British animal law charity

The Animal Law Foundation (ALF) is a British charity focused on researching areas of animal law and, where necessary, bringing legal interventions. The organisation conducts legal research, produces educational resources, and supports or initiates legal challenges aimed at ensuring that existing animal welfare laws are correctly interpreted and applied in practice.

== History ==
The Animal Law Foundation (ALF) was founded by solicitor Edie Bowles, who serves as its executive director. Bowles is also the managing director of Advocates for Animals, a British law firm specialising in animal protection law. The ALF was established in response to what it describes as a gap between the existence of animal welfare legislation in the United Kingdom and its practical enforcement.

== Programmes and research ==
=== Animal welfare enforcement ===
The ALF publishes a report documenting the gap that exists when animal welfare laws are in place but not adequately enforced. The initial report with Animal Equality summarised data gathered between 2018 and 2021 from Freedom of Information requests and animal protection organisation investigations and revealed poor levels of enforcement of welfare legislation for farmed animals. The ALF has since updated the report twice with data from 2022 and 2023 and found that rates of inspection and non-compliance have decreased.

=== Tail docking ===
In 2022, The ALF found that in 13 investigations conducted into British pig farms, tail docking was present on 11 farms (85%), despite the practice being illegal on a routine basis. The ALF worked to persuade the government to reduce pig tail docking, after making the case that vets were likely authorising illegal mutilations.

=== Chicken handling ===
In 2024, the British government changed the law to permit lifting chickens by their legs on farms and during loading and unloading, despite the practice being banned by the Council Regulation (EC) No 1/2005, which until recently the relevant provision still applied in the United Kingdom.

The ALF is challenging the government's removal of this welfare protections for chickens through judicial review by the High Court. In 2026 it made its full hearing before the Court.

=== Boiling decapod crustaceans alive ===
Since its launch, the ALF argued that the Welfare of Animals at the Time of Killing Regulations 2015 in England applied to decapod crustaceans such as crabs and lobsters and that as practices including boiling crustaceans alive cause avoidable suffering they were prohibited under existing animal welfare law. In 2025, the government agreed with the ALF's interpretation and banned the practice.

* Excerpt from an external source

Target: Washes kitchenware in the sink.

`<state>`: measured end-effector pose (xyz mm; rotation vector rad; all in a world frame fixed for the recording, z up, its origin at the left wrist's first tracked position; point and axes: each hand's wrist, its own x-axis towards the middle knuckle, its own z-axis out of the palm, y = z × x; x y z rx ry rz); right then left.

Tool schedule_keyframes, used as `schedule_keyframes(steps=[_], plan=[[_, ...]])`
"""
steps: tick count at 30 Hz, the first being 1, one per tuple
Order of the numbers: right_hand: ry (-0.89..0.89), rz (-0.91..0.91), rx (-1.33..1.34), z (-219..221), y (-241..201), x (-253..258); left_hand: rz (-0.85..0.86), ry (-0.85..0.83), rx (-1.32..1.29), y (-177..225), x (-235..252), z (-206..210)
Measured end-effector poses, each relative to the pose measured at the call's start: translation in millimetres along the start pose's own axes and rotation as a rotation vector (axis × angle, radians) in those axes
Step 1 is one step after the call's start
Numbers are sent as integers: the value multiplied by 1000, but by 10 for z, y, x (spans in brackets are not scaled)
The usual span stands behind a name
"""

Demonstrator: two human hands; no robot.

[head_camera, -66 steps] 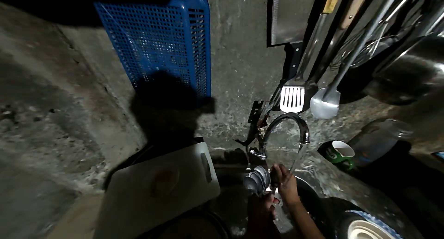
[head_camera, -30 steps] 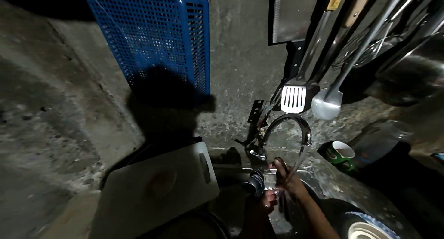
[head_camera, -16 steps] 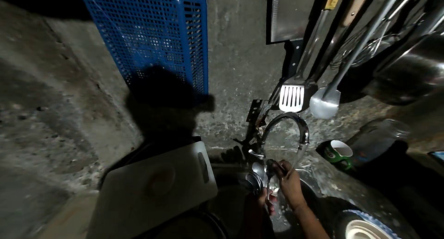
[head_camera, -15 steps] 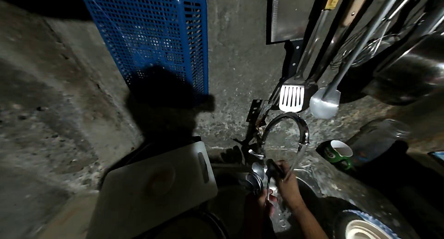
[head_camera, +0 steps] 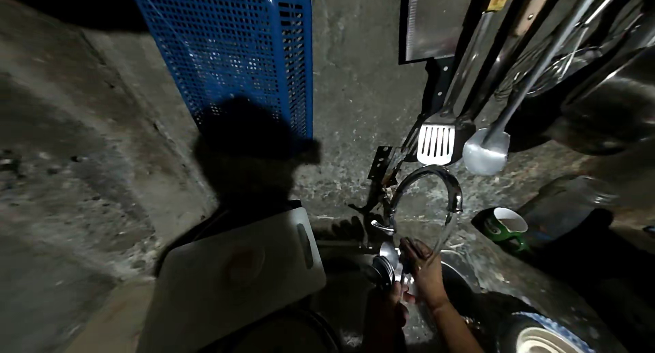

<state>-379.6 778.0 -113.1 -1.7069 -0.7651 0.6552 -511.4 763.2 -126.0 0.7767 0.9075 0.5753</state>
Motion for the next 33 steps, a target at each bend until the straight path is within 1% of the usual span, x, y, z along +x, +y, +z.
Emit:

=== Food chain misinformation ===
In 2025, the ALF reported that advertising and media representations of animal farming in the United Kingdom commonly use idealised imagery that does not reflect the predominantly intensive conditions in which most farmed animals are raised, contributing to consumer misunderstanding about animal welfare standards in the food supply chain.

=== Farmed fish guidance ===
In 2025, the ALF secured a commitment from the Scottish Government to produce official guidance on farmed fish welfare, arguing that without it there are no clear, legally enforceable standards to ensure compliance with existing animal welfare law and to prevent unnecessary suffering. The Scottish Government has committed to issuing official guidance on farmed fish welfare to clarify legal obligations and support enforcement under the Animal Health and Welfare (Scotland) Act 2006.